Task goal:
All lines in the records below that hold "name" are to be shown.

━━━━━ Data extract ━━━━━

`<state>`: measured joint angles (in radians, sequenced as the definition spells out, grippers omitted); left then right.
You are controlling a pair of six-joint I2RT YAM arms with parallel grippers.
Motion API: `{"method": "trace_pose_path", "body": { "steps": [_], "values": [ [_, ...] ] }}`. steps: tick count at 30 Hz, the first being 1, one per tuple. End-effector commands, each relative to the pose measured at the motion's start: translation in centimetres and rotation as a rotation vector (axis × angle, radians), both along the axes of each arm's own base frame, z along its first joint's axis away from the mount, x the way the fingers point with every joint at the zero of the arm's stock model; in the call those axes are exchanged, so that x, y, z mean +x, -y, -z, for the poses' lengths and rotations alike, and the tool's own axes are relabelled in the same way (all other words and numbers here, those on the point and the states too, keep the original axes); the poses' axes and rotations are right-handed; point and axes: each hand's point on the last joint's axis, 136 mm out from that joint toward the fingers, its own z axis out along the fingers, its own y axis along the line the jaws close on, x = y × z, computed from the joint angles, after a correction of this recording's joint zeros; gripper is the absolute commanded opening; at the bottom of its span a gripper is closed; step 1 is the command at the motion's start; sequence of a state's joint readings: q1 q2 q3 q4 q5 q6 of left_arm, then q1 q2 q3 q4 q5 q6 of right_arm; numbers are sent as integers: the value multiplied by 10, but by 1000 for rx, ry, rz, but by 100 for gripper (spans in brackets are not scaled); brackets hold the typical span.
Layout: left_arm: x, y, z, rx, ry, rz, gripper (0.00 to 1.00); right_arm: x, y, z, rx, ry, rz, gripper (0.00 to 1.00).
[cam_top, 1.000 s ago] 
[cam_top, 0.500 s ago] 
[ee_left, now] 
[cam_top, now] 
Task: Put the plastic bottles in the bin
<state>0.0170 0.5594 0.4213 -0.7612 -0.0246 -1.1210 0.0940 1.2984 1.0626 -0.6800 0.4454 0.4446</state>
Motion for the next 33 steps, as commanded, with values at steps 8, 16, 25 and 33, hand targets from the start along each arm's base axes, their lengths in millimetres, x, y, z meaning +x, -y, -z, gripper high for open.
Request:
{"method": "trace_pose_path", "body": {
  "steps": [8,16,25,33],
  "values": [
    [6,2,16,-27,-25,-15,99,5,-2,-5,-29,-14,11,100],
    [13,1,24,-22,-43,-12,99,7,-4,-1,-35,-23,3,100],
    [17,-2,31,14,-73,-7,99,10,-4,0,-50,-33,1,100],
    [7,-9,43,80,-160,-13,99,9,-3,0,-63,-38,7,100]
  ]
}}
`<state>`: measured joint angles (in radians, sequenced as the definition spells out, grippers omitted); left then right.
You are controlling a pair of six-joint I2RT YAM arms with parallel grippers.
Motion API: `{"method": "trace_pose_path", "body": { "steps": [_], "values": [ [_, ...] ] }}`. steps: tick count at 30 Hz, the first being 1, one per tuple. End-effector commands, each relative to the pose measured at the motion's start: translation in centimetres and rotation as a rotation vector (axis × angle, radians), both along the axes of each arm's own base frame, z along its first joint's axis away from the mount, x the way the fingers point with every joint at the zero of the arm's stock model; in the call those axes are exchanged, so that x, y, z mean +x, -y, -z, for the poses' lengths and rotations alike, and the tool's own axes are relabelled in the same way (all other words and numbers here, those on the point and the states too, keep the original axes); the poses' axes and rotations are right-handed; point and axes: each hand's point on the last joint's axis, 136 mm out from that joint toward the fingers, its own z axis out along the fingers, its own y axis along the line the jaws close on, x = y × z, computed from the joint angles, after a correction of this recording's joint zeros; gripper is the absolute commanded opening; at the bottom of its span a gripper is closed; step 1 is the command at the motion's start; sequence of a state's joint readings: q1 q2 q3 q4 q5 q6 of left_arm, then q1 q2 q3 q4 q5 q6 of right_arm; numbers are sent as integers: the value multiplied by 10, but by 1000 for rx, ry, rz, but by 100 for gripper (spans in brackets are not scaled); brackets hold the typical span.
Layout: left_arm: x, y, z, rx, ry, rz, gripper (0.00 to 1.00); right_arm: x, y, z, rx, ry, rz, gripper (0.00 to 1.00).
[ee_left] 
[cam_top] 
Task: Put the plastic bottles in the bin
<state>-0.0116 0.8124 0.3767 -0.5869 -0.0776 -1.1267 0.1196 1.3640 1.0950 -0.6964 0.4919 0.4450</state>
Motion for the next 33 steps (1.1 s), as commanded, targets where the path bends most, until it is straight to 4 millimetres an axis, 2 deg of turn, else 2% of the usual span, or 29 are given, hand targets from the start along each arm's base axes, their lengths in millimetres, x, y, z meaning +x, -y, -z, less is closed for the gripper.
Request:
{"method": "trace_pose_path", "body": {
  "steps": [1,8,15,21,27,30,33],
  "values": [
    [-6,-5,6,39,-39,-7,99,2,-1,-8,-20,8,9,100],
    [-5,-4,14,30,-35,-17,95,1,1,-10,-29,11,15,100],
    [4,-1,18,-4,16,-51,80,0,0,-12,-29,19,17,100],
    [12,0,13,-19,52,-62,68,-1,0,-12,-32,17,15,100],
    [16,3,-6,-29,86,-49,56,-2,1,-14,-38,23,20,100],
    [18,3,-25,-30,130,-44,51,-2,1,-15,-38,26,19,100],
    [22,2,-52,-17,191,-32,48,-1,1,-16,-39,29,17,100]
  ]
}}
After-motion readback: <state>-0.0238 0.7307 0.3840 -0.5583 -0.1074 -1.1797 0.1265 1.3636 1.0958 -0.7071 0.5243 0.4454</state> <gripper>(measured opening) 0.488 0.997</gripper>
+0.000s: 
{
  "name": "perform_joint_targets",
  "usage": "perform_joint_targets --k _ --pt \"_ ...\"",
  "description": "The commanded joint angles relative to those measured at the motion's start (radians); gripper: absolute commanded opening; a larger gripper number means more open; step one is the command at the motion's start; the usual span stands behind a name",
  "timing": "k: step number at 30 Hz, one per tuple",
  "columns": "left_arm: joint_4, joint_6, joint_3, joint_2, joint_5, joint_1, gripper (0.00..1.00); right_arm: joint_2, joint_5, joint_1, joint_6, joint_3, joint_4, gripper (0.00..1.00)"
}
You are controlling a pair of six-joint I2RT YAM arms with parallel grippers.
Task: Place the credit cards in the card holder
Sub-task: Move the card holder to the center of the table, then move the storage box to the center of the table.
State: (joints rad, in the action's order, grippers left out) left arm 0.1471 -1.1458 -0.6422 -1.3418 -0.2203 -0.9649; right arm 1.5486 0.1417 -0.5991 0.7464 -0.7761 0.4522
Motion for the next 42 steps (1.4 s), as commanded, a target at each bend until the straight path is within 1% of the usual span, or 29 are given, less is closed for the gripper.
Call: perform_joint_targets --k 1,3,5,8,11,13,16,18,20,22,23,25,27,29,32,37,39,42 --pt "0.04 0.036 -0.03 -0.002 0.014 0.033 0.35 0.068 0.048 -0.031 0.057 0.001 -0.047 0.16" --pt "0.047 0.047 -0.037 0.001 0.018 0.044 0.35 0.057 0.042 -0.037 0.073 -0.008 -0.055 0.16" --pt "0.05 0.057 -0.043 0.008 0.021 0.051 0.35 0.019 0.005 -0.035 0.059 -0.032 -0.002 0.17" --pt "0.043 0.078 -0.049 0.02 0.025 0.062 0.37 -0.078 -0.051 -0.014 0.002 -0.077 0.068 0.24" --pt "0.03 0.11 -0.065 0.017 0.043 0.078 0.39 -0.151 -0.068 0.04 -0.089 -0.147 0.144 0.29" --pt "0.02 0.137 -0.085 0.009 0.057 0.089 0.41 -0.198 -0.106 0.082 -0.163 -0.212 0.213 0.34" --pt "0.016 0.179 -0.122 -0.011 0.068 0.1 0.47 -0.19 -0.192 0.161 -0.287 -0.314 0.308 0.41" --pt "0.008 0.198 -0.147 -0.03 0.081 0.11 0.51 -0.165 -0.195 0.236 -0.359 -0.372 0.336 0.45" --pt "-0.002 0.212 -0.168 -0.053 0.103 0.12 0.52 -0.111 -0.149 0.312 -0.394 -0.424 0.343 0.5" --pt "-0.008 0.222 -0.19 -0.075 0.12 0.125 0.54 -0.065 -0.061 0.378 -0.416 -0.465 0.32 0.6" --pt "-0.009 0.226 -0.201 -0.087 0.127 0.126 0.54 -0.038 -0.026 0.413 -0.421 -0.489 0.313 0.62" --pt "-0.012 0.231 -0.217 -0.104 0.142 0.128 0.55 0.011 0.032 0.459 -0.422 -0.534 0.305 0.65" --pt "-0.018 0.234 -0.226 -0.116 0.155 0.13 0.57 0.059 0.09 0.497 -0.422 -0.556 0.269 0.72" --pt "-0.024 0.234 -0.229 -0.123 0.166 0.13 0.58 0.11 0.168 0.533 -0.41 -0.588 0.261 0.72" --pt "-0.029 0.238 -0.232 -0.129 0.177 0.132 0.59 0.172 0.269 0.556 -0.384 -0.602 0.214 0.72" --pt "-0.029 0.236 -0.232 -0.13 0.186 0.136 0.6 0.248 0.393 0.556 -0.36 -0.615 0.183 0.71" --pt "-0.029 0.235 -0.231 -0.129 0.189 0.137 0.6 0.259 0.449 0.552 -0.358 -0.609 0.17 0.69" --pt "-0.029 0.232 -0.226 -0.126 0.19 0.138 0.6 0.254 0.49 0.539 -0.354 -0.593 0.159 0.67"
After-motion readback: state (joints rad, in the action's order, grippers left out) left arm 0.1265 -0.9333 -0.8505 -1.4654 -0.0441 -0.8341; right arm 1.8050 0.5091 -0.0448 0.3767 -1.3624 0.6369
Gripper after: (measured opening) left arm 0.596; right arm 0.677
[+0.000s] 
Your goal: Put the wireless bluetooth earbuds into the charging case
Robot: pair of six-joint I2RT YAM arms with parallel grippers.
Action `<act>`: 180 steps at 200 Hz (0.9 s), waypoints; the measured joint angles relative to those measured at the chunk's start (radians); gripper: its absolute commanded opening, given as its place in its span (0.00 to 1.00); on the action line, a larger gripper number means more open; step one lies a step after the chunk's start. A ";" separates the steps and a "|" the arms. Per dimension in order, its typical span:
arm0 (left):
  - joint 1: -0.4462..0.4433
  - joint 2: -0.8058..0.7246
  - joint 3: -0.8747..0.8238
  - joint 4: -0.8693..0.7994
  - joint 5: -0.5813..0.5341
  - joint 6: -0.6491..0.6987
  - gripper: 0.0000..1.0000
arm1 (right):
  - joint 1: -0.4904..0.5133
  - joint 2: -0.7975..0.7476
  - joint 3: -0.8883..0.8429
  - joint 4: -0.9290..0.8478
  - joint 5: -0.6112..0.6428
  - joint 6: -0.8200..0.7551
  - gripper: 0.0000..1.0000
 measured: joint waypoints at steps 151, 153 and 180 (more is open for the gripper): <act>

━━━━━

Result of this exercise:
  "name": "perform_joint_targets",
  "description": "The commanded joint angles relative to those measured at the motion's start (radians); gripper: absolute commanded opening; a larger gripper number means more open; step one is the command at the motion's start; the usual span stands behind a name",

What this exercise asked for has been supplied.